Useful Hive settings

I have found that it is hard to find information on all the set commands for Hive. There are some listed here. I am going to use this blog to save some hive parameters that I wasn’t able to find easily but are very useful.

DIRECTORY RECURSIVENESS 

Two of these parameters work in conjunction. These can be session level or passed in at the beginning of a Hive query. They can also be set permanently in hive-site.xml.

Set mapred.input.dir.recursive=true;  
Set hive.mapred.supports.subdirectories=true;

When set to true Hive tables can be pointed to the higher level directory. Think of a scenario where the directory structure is as following:

/iislogs/02b016a5d19748e5a7e711cc0ef94395/WebRole.Web/WebRole.Web_IN_0/Momentum/
W3SVC472036332/u_ex12041323.log

In the above example the GUID like directory name is auto generated and changes frequently. In this case, it helps just to point your table to the first level of the directory “iislogs” which is constant and let hive do the recursive work for you.  See table DDL in the next example.

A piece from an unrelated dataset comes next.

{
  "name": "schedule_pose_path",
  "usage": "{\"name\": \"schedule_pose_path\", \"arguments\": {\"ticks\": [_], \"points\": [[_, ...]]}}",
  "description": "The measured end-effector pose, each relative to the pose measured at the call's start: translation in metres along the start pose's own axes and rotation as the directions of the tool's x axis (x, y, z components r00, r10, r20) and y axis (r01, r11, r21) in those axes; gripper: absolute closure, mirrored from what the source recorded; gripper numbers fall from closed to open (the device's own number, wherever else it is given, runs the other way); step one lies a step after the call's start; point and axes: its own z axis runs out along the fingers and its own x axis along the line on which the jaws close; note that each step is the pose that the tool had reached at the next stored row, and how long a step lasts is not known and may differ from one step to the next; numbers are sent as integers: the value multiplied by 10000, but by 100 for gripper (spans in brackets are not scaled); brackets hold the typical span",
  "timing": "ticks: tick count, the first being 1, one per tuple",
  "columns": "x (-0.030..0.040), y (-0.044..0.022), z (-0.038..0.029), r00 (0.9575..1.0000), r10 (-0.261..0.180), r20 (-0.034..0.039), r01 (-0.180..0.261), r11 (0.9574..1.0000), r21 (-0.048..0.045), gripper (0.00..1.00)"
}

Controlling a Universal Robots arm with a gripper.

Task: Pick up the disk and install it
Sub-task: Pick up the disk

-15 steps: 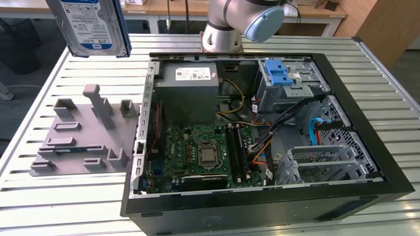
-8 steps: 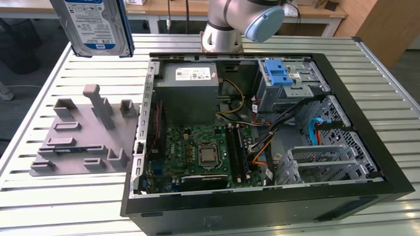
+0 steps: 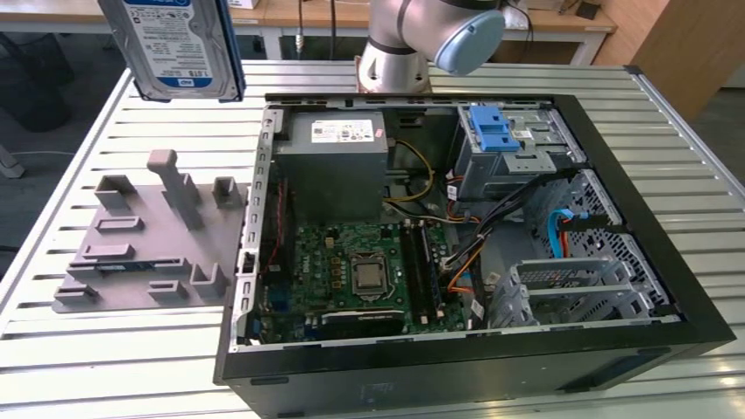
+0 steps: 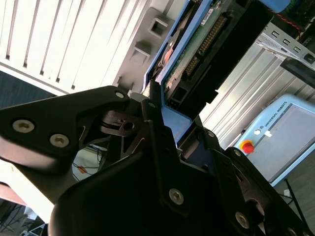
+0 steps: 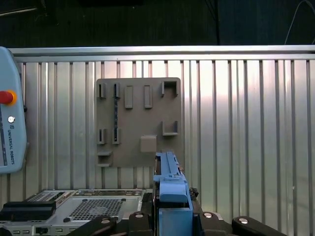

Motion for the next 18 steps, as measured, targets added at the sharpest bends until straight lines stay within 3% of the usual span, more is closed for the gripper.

If you are using partitioning on a table I don’t suggest using this option as Hive may just look into the top level directory and scan all data instead of partition elimination.

SKIP HEADER ROWS

Sometimes when handling log files you will see header rows at the beginning of the data file. This is how a iislog file looks like (real IPs are obfuscated):

#Software: Microsoft Internet Information Services 7.5
#Version: 1.0
#Date: 2012-04-13 23:00:02
#Fields: date time s-sitename s-computername s-ip cs-method cs-uri-stem cs-uri-query s-port cs-username c-ip cs-version cs(User-Agent) cs(Cookie) cs(Referer) cs-host sc-status sc-substatus sc-win32-status sc-bytes cs-bytes time-taken
2012-04-13 23:00:02 W3SVC472036332 RD00155D3AA932 10.200.255.18 GET /blko/get/stats – 20000 – 10.200.216.12 HTTP/1.1 – – – 10.195.255.2:20000 200 0 0 336 82 296
2012-04-13 23:02:22 W3SVC472036332 RD00155D3AA932 10.200.255.18 GET /opt/get/stats – 20000 – 10.200.216.12 HTTP/1.1 – – – 10.195.255.2:20000 200 0 0 336 82 265

It has 4 lines of headers that you do not want to include in your Hive query. To skip header lines from your tables you have choices and two of them are using PIG or Hive. In Hive you can set a table property that will allow you to skip the header lines.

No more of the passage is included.